EXERCISE REQUIREMENTS:
Each record below has to be printed verbatim.

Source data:
== == ==

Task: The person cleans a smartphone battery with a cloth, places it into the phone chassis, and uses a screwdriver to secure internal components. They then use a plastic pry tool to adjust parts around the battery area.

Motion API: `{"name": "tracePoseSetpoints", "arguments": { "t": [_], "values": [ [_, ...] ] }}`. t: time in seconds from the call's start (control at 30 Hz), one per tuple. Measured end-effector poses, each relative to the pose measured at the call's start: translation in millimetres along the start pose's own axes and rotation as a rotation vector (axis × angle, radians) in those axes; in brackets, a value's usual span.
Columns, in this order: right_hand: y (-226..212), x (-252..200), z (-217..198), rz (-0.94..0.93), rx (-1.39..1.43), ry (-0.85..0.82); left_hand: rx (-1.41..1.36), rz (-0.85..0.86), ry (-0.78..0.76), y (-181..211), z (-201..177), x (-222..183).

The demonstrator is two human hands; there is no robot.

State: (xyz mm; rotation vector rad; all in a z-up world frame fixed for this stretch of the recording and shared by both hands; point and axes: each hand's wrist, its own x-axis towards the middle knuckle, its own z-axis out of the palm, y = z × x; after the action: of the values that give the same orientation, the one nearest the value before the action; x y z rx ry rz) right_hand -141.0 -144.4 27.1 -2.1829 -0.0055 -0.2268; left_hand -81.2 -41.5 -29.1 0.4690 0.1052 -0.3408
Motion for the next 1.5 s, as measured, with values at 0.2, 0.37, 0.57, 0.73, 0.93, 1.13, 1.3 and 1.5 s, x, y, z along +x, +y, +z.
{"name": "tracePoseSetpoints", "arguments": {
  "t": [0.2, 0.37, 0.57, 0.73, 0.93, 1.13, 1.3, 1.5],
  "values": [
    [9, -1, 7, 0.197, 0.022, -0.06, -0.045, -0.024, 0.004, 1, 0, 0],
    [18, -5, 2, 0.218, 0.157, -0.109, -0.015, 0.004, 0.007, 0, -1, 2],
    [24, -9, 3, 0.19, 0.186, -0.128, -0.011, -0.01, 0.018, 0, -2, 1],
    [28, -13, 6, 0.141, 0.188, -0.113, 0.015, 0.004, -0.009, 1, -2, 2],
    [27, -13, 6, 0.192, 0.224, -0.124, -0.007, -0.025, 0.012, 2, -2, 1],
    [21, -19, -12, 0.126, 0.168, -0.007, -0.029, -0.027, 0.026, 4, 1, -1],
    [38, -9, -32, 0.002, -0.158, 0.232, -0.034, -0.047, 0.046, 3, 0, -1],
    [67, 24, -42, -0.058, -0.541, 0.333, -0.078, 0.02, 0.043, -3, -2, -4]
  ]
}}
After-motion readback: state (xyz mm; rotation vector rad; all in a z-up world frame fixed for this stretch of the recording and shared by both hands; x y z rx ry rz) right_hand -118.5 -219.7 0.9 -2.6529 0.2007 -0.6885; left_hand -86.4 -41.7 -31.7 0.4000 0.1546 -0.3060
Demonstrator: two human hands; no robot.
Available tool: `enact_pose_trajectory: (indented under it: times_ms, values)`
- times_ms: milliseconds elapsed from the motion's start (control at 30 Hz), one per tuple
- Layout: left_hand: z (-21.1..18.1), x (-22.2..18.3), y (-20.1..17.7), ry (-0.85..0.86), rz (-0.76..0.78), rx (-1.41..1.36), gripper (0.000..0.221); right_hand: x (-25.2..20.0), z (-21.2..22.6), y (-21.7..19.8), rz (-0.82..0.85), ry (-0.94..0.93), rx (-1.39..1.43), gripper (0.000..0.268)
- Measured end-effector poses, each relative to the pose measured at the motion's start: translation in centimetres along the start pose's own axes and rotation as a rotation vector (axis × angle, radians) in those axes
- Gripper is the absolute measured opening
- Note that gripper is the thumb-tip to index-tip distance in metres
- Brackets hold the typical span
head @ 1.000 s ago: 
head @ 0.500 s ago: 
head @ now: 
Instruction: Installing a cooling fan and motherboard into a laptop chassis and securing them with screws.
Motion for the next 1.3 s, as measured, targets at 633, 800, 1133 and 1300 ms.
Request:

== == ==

ANSWER:
Task: The person cleans a smartphone battery with a cloth, places it into the phone chassis, and uses a screwdriver to secure internal components. They then use a plastic pry tool to adjust parts around the battery area.

Motion API: `{"name": "tracePoseSetpoints", "arguments": { "t": [_], "values": [ [_, ...] ] }}`. t: time in seconds from the call's start (control at 30 Hz), one per tuple. Measured end-effector poses, each relative to the pose measured at the call's start: translation in millimetres along the start pose's own axes and rotation as a rotation vector (axis × angle, radians) in those axes; in brackets, a value's usual span.
Columns, in this order: right_hand: y (-226..212), x (-252..200), z (-217..198), rz (-0.94..0.93), rx (-1.39..1.43), ry (-0.85..0.82); left_hand: rx (-1.41..1.36), rz (-0.85..0.86), ry (-0.78..0.76), y (-181..211), z (-201..177), x (-222..183).

The demonstrator is two human hands; there is no robot.

State: (xyz mm; rotation vector rad; all in a z-up world frame fixed for this stretch of the recording and shared by both hands; point and axes: each hand's wrist, its own x-axis towards the middle knuckle, its own z-axis out of the palm, y = z × x; after the action: of the values that give the same orientation, the one nearest the value before the action; x y z rx ry rz) right_hand -141.0 -144.4 27.1 -2.1829 -0.0055 -0.2268; left_hand -81.2 -41.5 -29.1 0.4690 0.1052 -0.3408
Motion for the next 1.5 s, as measured, with values at 0.2, 0.37, 0.57, 0.73, 0.93, 1.13, 1.3 and 1.5 s, x, y, z along +x, +y, +z.
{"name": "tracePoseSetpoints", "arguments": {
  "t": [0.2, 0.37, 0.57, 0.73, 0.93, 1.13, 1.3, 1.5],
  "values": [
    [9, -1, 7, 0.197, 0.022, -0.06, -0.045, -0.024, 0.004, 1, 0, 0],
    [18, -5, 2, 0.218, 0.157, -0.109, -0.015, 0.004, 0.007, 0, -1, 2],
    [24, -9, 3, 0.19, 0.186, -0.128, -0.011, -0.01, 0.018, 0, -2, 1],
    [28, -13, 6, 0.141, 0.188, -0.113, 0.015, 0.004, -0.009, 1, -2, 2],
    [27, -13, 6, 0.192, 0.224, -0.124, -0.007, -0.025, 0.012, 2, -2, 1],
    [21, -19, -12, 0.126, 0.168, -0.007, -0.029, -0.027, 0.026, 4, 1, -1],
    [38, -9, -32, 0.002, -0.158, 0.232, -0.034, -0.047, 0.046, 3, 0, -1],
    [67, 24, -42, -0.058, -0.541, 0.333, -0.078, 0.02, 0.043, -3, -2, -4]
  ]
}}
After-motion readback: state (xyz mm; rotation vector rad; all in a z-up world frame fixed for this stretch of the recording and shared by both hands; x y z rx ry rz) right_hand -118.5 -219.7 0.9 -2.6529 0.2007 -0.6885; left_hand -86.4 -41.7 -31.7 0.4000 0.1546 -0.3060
Demonstrator: two human hands; no robot.
Available tool: `enact_pose_trajectory: (indented under it: times_ms, values)`
- times_ms: milliseconds elapsed from the motion's start (control at 30 Hz), one per tuple
- Layout: left_hand: z (-21.1..18.1), x (-22.2..18.3), y (-20.1..17.7), ry (-0.85..0.86), rz (-0.76..0.78), rx (-1.41..1.36), gripper (0.000..0.221); right_hand: x (-25.2..20.0), z (-21.2..22.6), y (-21.7..19.8), rz (-0.82..0.85), ry (-0.94..0.93), rx (-1.39..1.43), gripper (0.000..0.268)
- Measured end-effector poses, each relative to the pose measured at the motion's start: translation in centimetres along the start pose's own axes and rotation as a rotation vector (axis × angle, radians) in those axes
- Gripper is the absolute measured opening
- Note that gripper is the thumb-tip to index-tip distance in metres
- Brackets hold the typical span
head @ 1.000 s ago: 
head @ 0.500 s ago: 
head @ now: 
Instruction: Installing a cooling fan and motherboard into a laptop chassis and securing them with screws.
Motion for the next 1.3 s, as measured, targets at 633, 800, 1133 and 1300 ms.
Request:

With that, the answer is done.